By By Reps. Sam Farr (D-Calif.), Jim Saxton (R-N.J.), Tom Allen (D-Maine), Wayne Gilchrest (R-Md.) and - 06/12/07 07:00 PM EDT
Yet an agonizingly small amount of congressional attention is devoted to our oceans.
We have a long history of ocean management. This year we celebrate the 200th birthday of the U.S. Coast and Geodetic Survey, an organization christened by Thomas Jefferson and the predecessor to the National Oceanic and Atmospheric Administration.
But our youngest piece of major ocean legislation is more than 30 years old: the Magnuson-Stevens Fisheries Conservation and Management Act. This law is valuable, but it’s only one piece of the puzzle.
A major problem is the lack of a system that can address and adapt to regional differences. Our ocean ecosystems are not homogenous. To submit the tidal salt marshes of New Jersey to the same slate of laws as the shallow undersea plateaus of Maine is madness. To treat Washington’s Puget Sound, Maryland’s Chesapeake Bay and California’s Monterey Bay by the same set of rules is to suggest that farmland in the Plains and the swamps of the Everglades are cousins.
Last month, the worst red tide on record occurred off the California coast. These blooms of toxic algae are also increasingly common off the coast of Florida and more generally in the Gulf of Mexico. They poison marine life, disrupt fisheries and discourage beachgoers. As a result of the California bloom, shellfish in the region will be too toxic to eat until October.
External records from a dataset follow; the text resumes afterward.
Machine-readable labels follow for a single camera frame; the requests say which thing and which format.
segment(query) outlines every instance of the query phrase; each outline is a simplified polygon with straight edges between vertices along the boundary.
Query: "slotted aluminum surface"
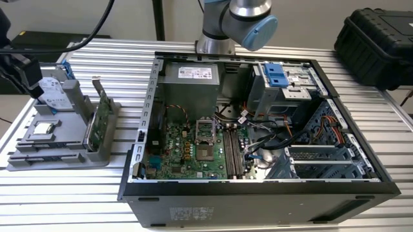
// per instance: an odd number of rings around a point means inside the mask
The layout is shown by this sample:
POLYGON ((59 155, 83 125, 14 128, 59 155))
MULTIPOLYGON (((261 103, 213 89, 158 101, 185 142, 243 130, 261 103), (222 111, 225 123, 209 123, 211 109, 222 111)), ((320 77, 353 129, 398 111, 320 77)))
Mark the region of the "slotted aluminum surface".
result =
MULTIPOLYGON (((72 52, 70 63, 82 91, 98 100, 91 77, 100 76, 107 94, 122 103, 112 158, 107 167, 83 170, 8 172, 8 152, 15 150, 31 117, 32 101, 0 140, 0 231, 140 231, 127 204, 116 202, 126 152, 136 137, 155 51, 194 52, 190 43, 95 39, 72 52)), ((191 231, 413 231, 412 122, 389 95, 358 85, 330 50, 265 47, 258 52, 237 48, 241 56, 310 58, 332 80, 341 99, 397 182, 402 194, 340 225, 286 227, 171 228, 191 231)))

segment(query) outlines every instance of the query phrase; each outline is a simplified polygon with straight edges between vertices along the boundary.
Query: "black hard case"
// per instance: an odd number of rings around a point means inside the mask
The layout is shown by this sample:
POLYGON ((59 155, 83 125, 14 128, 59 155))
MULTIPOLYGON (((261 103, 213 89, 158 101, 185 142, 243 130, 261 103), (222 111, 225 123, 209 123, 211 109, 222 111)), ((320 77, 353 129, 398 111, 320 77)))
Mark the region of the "black hard case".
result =
POLYGON ((334 49, 362 84, 378 89, 413 85, 413 12, 356 10, 334 49))

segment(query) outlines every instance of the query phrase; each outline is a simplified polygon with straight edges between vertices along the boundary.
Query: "circuit board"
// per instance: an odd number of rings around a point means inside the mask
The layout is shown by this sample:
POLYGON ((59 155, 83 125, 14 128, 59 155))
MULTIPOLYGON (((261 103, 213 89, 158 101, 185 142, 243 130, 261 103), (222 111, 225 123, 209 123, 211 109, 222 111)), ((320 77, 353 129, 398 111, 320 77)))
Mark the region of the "circuit board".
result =
MULTIPOLYGON (((206 129, 207 125, 199 129, 203 136, 210 133, 206 129)), ((150 156, 149 159, 149 179, 227 179, 223 131, 217 130, 211 156, 207 157, 197 155, 202 152, 201 147, 209 145, 195 144, 195 131, 195 125, 187 129, 182 124, 169 123, 163 155, 150 156)), ((238 134, 241 138, 247 138, 247 130, 239 130, 238 134)), ((255 177, 254 169, 250 173, 246 177, 255 177)))
POLYGON ((86 144, 90 151, 98 151, 100 143, 104 140, 110 114, 112 114, 111 100, 103 91, 100 93, 100 102, 87 129, 86 144))

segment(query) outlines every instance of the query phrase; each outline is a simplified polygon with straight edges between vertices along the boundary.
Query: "motherboard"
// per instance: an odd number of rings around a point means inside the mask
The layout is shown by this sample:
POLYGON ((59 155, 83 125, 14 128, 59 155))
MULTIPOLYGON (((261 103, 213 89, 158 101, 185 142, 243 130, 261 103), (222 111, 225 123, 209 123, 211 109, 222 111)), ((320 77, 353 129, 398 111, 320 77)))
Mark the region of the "motherboard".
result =
MULTIPOLYGON (((149 158, 149 179, 227 179, 226 144, 223 127, 202 120, 197 125, 169 123, 162 155, 149 158)), ((237 129, 239 150, 249 141, 246 128, 237 129)), ((254 169, 245 173, 255 178, 254 169)))

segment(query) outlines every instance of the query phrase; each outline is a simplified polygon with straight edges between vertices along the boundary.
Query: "white label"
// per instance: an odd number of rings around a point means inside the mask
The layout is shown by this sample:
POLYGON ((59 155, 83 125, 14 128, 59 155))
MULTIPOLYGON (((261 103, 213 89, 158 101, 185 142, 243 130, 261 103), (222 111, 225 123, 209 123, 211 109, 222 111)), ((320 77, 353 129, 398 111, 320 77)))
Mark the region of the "white label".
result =
POLYGON ((247 115, 247 110, 243 110, 243 111, 241 112, 241 115, 245 117, 245 116, 247 115))
POLYGON ((241 117, 241 118, 238 119, 239 124, 243 124, 245 121, 246 121, 246 117, 241 117))
POLYGON ((300 82, 300 78, 298 77, 289 77, 290 82, 300 82))
POLYGON ((169 211, 174 221, 211 220, 214 207, 171 207, 169 211))
POLYGON ((51 147, 48 144, 35 144, 34 147, 51 147))
POLYGON ((44 91, 40 100, 56 110, 72 110, 72 104, 62 89, 60 82, 52 77, 44 77, 39 81, 44 91))
POLYGON ((213 79, 211 68, 181 67, 178 78, 213 79))

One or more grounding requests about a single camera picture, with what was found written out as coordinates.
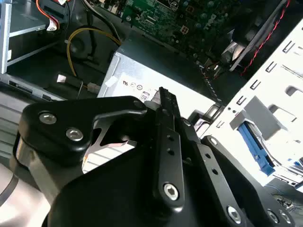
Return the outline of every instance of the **black metal mount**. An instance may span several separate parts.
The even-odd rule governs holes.
[[[200,141],[191,122],[180,116],[173,94],[163,88],[159,94],[155,109],[126,96],[24,110],[22,143],[15,146],[19,161],[34,150],[65,169],[80,165],[95,143],[97,126],[102,144],[137,142],[136,148],[71,179],[52,203],[49,227],[294,226],[288,212],[219,141],[212,136]]]

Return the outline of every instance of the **black wire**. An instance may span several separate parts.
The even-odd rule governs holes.
[[[100,19],[101,21],[104,22],[104,24],[106,24],[106,26],[109,28],[110,32],[113,34],[113,37],[115,37],[117,40],[119,40],[115,30],[113,29],[113,27],[111,26],[111,24],[104,19],[103,17],[101,17],[100,15],[98,15],[97,13],[95,13],[94,11],[92,11],[84,2],[84,0],[81,0],[82,4],[84,5],[84,7],[86,8],[86,10],[90,11],[92,13],[92,15],[94,15],[95,17],[97,17],[98,19]]]
[[[92,22],[91,22],[91,12],[86,11],[86,18],[87,18],[87,23],[88,26],[92,26]],[[95,33],[92,30],[89,30],[89,36],[90,36],[90,43],[91,43],[91,52],[89,53],[90,57],[93,57],[95,55],[96,52],[96,47],[97,47],[97,42],[96,42],[96,38],[95,38]]]
[[[65,2],[65,6],[67,8],[67,25],[66,25],[66,28],[65,28],[65,39],[66,39],[67,31],[68,31],[68,28],[69,28],[70,22],[71,22],[71,9],[70,9],[70,6],[67,3],[67,1]]]

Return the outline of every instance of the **red wire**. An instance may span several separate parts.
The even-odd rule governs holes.
[[[244,73],[246,72],[246,70],[252,65],[253,61],[255,60],[257,54],[259,53],[259,51],[262,49],[262,47],[264,46],[264,44],[268,41],[268,39],[272,36],[273,32],[275,31],[275,29],[277,28],[278,24],[280,23],[281,19],[284,17],[285,14],[285,10],[287,9],[287,7],[290,4],[290,0],[287,1],[287,5],[283,8],[281,16],[279,18],[278,21],[276,21],[274,29],[268,34],[267,38],[262,42],[262,44],[259,46],[259,48],[255,51],[254,56],[252,57],[252,59],[250,60],[250,63],[248,64],[248,66],[245,67],[245,69],[243,70],[243,72],[241,73],[241,76],[244,75]]]
[[[46,16],[47,18],[49,18],[50,20],[52,20],[54,23],[56,23],[57,26],[58,26],[58,29],[60,29],[60,23],[59,23],[59,21],[58,21],[56,18],[54,18],[53,16],[46,14],[46,13],[40,8],[40,6],[39,6],[39,0],[36,0],[36,6],[37,6],[38,10],[39,10],[44,16]]]

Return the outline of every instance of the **capacitor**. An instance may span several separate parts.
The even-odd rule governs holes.
[[[202,13],[200,16],[202,19],[206,19],[207,18],[207,14],[206,13]]]
[[[132,20],[132,17],[131,16],[127,16],[126,17],[126,21],[130,22]]]
[[[201,25],[200,23],[196,23],[196,24],[195,24],[195,27],[196,27],[196,28],[201,28],[202,25]]]
[[[207,6],[208,6],[209,8],[213,7],[213,6],[214,6],[214,2],[213,2],[213,1],[209,1],[208,4],[207,4]]]

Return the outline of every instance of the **black bracket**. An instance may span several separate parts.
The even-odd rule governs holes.
[[[164,205],[161,212],[178,213],[185,202],[180,135],[175,131],[175,117],[180,113],[175,95],[162,87],[159,93],[153,196]]]
[[[146,106],[132,96],[39,103],[24,109],[19,134],[32,149],[61,165],[72,166],[82,161],[96,125],[102,128],[103,124],[129,116],[143,117],[146,113]],[[70,139],[67,132],[70,130],[73,136],[72,129],[77,129],[82,138]]]

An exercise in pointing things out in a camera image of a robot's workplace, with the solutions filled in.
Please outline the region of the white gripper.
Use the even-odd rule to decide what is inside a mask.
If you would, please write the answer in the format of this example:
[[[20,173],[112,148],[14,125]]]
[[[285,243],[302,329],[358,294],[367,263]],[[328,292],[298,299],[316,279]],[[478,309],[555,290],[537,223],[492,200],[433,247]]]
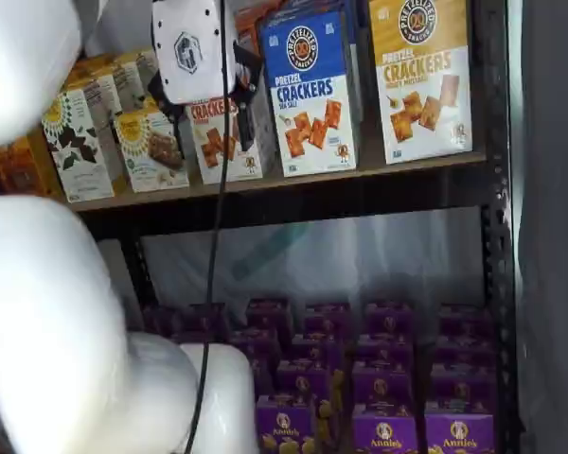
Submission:
[[[234,16],[226,1],[165,0],[152,3],[152,37],[159,73],[148,91],[181,140],[185,116],[181,104],[229,95],[242,149],[255,140],[251,110],[263,70],[263,58],[235,43]],[[237,75],[237,64],[242,71]]]

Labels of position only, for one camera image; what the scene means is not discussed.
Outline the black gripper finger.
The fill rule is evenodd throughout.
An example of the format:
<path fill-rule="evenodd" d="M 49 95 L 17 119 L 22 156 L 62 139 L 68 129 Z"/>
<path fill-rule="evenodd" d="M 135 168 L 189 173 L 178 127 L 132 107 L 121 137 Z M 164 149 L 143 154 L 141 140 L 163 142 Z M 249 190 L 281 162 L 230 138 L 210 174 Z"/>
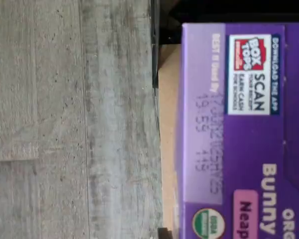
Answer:
<path fill-rule="evenodd" d="M 173 239 L 172 231 L 168 228 L 158 228 L 157 236 L 158 239 Z"/>

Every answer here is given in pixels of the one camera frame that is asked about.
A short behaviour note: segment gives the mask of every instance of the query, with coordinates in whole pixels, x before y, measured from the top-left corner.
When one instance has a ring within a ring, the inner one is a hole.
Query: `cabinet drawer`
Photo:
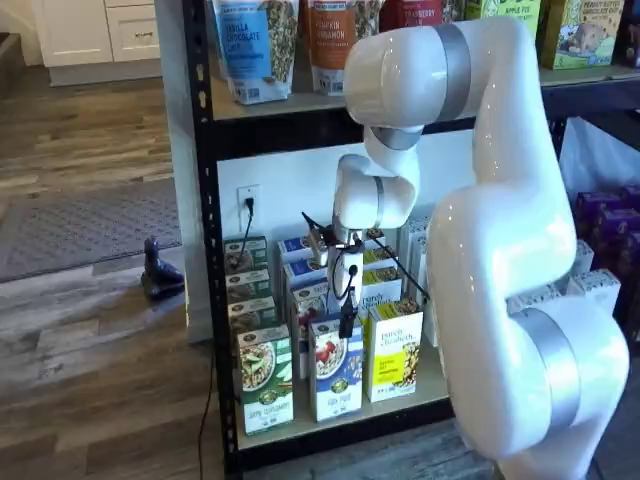
[[[153,5],[153,0],[105,0],[107,7],[134,7],[136,5]]]
[[[153,5],[110,7],[107,18],[116,62],[160,58]]]

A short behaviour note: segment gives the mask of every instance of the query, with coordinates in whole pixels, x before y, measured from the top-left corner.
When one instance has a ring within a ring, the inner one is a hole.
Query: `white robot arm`
[[[345,95],[365,125],[367,153],[389,172],[372,176],[357,155],[340,160],[333,231],[346,245],[354,231],[406,221],[424,124],[476,116],[477,184],[443,199],[429,227],[428,283],[451,401],[466,437],[507,478],[584,477],[629,358],[613,318],[584,298],[506,311],[507,297],[568,271],[576,249],[530,33],[492,17],[362,40],[347,60]],[[342,258],[337,292],[353,280]]]

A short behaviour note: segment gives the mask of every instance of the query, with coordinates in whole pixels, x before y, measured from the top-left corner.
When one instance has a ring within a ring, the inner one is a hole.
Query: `power outlet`
[[[249,185],[247,187],[238,187],[238,220],[240,233],[244,234],[249,223],[249,209],[244,201],[247,198],[253,198],[253,220],[249,233],[260,229],[260,212],[262,211],[262,198],[260,185]]]

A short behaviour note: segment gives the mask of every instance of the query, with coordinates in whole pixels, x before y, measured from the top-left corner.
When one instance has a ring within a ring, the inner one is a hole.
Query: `black cable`
[[[242,262],[242,255],[244,255],[244,247],[247,244],[247,238],[249,237],[249,229],[251,228],[251,222],[253,220],[253,198],[247,198],[244,201],[245,205],[249,209],[249,223],[247,223],[247,229],[244,232],[244,238],[242,239],[242,248],[240,249],[240,255],[238,255],[233,262],[233,267],[238,268],[240,262]]]
[[[211,316],[211,331],[213,332],[213,315]],[[207,394],[207,403],[204,406],[202,420],[200,420],[200,431],[198,432],[198,468],[200,471],[200,480],[202,476],[202,435],[204,434],[204,426],[207,423],[207,414],[209,413],[209,404],[211,403],[211,394],[213,392],[213,358],[215,348],[213,342],[211,344],[211,358],[209,359],[209,393]]]
[[[251,221],[253,220],[253,198],[247,198],[244,204],[249,209],[249,223],[247,223],[247,230],[244,232],[244,238],[242,239],[242,248],[240,249],[240,255],[235,262],[234,268],[236,268],[242,260],[244,254],[244,248],[249,237],[249,229],[251,228]],[[213,334],[213,315],[211,316],[211,333]],[[213,342],[211,344],[211,356],[209,358],[209,392],[207,393],[207,402],[204,406],[204,412],[202,413],[202,419],[200,420],[200,430],[198,431],[198,471],[200,472],[200,480],[203,480],[202,474],[202,435],[204,434],[204,426],[207,423],[207,415],[209,414],[209,404],[211,403],[211,395],[213,394],[213,365],[215,359],[215,348]]]
[[[389,255],[391,258],[393,258],[393,260],[398,264],[398,268],[400,270],[402,270],[402,273],[404,273],[404,275],[407,277],[407,280],[409,280],[411,283],[413,283],[415,285],[415,287],[418,289],[418,291],[422,294],[423,296],[423,301],[427,301],[427,300],[431,300],[431,296],[427,293],[427,291],[422,288],[418,282],[416,281],[415,278],[413,278],[411,276],[411,274],[409,272],[407,272],[407,269],[404,268],[404,266],[402,266],[402,264],[398,261],[398,259],[396,258],[396,256],[394,255],[394,253],[392,251],[389,250],[389,248],[386,245],[382,245],[377,238],[374,237],[369,237],[371,240],[373,240],[374,242],[376,242],[378,244],[378,246],[380,248],[382,248],[385,252],[387,252],[387,255]]]
[[[347,296],[347,294],[349,293],[349,289],[351,288],[351,282],[353,281],[353,277],[355,276],[351,275],[351,272],[349,272],[349,282],[347,283],[347,288],[344,289],[342,295],[338,296],[338,292],[336,292],[336,265],[340,261],[340,257],[342,257],[342,255],[344,255],[344,250],[340,250],[338,258],[336,258],[336,261],[333,264],[333,269],[331,271],[331,288],[333,289],[333,295],[338,299],[338,301],[341,301],[344,297]]]

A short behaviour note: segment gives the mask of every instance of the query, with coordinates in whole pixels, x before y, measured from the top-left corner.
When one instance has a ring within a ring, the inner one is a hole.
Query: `floor mat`
[[[149,235],[180,245],[172,179],[20,200],[0,223],[0,282],[135,255]]]

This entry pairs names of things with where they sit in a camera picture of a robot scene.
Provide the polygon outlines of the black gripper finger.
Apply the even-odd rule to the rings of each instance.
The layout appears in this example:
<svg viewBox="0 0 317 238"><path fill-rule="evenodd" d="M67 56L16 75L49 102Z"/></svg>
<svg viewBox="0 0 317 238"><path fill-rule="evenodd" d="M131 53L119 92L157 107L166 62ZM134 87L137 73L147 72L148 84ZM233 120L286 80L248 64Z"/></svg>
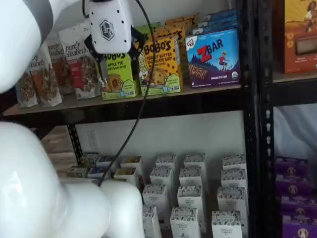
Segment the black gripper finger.
<svg viewBox="0 0 317 238"><path fill-rule="evenodd" d="M132 60L137 60L143 50L146 35L131 26L131 37L131 48L128 54Z"/></svg>
<svg viewBox="0 0 317 238"><path fill-rule="evenodd" d="M84 43L97 63L100 84L106 84L107 67L105 55L96 52L91 34L89 34L88 37L84 40Z"/></svg>

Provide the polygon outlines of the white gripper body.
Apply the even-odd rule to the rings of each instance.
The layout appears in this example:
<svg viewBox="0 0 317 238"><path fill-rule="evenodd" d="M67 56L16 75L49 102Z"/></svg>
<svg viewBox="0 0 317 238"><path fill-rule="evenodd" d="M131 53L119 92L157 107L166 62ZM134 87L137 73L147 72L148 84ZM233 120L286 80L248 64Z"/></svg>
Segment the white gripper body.
<svg viewBox="0 0 317 238"><path fill-rule="evenodd" d="M127 0L90 0L89 22L94 48L99 54L129 52L132 16Z"/></svg>

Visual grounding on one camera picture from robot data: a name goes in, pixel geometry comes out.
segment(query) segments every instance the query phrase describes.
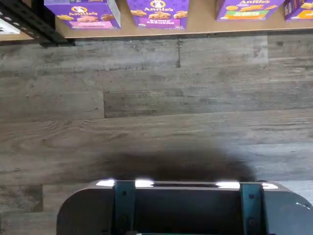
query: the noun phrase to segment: grocery product
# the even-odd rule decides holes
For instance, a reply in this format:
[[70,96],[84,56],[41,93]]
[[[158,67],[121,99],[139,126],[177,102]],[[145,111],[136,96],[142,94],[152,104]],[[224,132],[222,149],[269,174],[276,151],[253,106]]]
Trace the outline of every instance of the grocery product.
[[307,0],[286,0],[284,11],[286,21],[313,19],[313,2]]
[[186,29],[189,0],[128,0],[137,27]]
[[217,20],[266,20],[284,0],[217,0]]
[[60,20],[73,29],[116,29],[121,14],[115,0],[45,0]]

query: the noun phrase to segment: green label
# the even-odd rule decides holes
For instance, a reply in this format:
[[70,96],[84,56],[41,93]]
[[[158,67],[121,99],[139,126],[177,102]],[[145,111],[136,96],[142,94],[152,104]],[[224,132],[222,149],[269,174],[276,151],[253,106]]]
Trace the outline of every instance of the green label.
[[259,16],[266,15],[269,10],[266,11],[227,11],[226,16]]

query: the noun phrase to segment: metal bracket
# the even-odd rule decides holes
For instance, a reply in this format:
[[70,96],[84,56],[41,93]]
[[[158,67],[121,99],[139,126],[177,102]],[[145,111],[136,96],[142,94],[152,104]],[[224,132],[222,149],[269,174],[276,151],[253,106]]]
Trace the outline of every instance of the metal bracket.
[[134,226],[135,182],[117,181],[115,185],[115,235],[124,235]]
[[38,6],[45,15],[43,1],[32,1],[34,11],[19,0],[0,0],[0,18],[28,36],[39,41],[43,46],[74,46],[71,40],[67,40],[55,31],[54,25],[46,23],[37,15]]
[[241,184],[240,193],[244,235],[265,234],[262,185]]

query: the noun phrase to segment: pink label
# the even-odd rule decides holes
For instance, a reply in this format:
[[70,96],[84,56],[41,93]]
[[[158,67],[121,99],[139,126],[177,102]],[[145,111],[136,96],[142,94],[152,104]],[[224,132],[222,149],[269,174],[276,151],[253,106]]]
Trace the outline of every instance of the pink label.
[[140,17],[139,26],[175,28],[176,26],[180,27],[180,20],[179,19],[148,19],[148,18]]
[[89,29],[103,29],[103,28],[111,28],[112,24],[110,21],[103,22],[70,22],[73,28],[89,28]]

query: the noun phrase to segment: black metal shelf bracket
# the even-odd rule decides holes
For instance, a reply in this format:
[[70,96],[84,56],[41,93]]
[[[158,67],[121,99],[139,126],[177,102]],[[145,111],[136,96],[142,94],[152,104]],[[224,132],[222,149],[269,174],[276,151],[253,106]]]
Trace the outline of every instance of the black metal shelf bracket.
[[43,0],[33,0],[32,8],[20,0],[0,0],[0,18],[44,47],[74,46],[74,40],[64,38],[55,30],[54,14]]
Our coasts and shores also suffer. Each year, Louisiana loses 25 to 35 square miles of wetlands, which help protect coastal regions from flooding. Scientists say the Katrina storm surge was 20 percent higher because these wetlands were gone. Our oceans even contribute to regulating the Earth’s temperature, helping distribute heat around the world.
For two centuries we have approached ocean governance with a patchwork of overlapping laws, competing agencies and conflicting goals. But we must confront problems of pollution, beach erosion, disruptive development and overfishing. It’s long overdue for Congress and the president to recognize the need for a comprehensive approach to caring for our seas.
The moment couldn’t be better for a concerted push on ocean legislation. Washington just wrapped up its annual Capitol Hill Oceans Week. The event has grown since its inception in 2001. This year, almost 100 members of Congress took advantage of the gathering of representatives from federal and state governments, industry leaders, academics and nonprofit groups. Personalities including Sylvia Earle, National Geographic explorer in residence, and Jean-Michel Cousteau, son of Jacques Cousteau, added their expertise to the event.
But talking can only get us so far. Action is needed. Luckily, there are many people who have dedicated their lives to preserving this great national treasure, and they’re more than willing to help Congress and the president come up with the best ways to save our oceans. The best solutions always come from those with the most invested in the situation.
Numerous pieces of legislation beg for consideration, ranging from local protection initiatives to national ocean policy. The National Integrated Coastal and Ocean Observing System Act would create a national integrated ocean observing, monitoring and forecasting system, while the National Ocean Exploration Program Act would establish a pair of programs focusing on investigating the ocean, our final frontier. Another act, Oceans 21, is more comprehensive, establishing a national oceans policy that focuses on regional- and ecosystem-based models of governance. Congress owes it to the country to carefully weigh these proposals.
As we celebrate National Oceans Month throughout June, these initiatives are just a few of the many important ideas being discussed in Congress. These are laws that would help ensure the protection, conservation and health of our oceans for generations to come.
Farr, Saxton, Allen, Gilchrest and Inslee are co-chairmen of the House Oceans Caucus.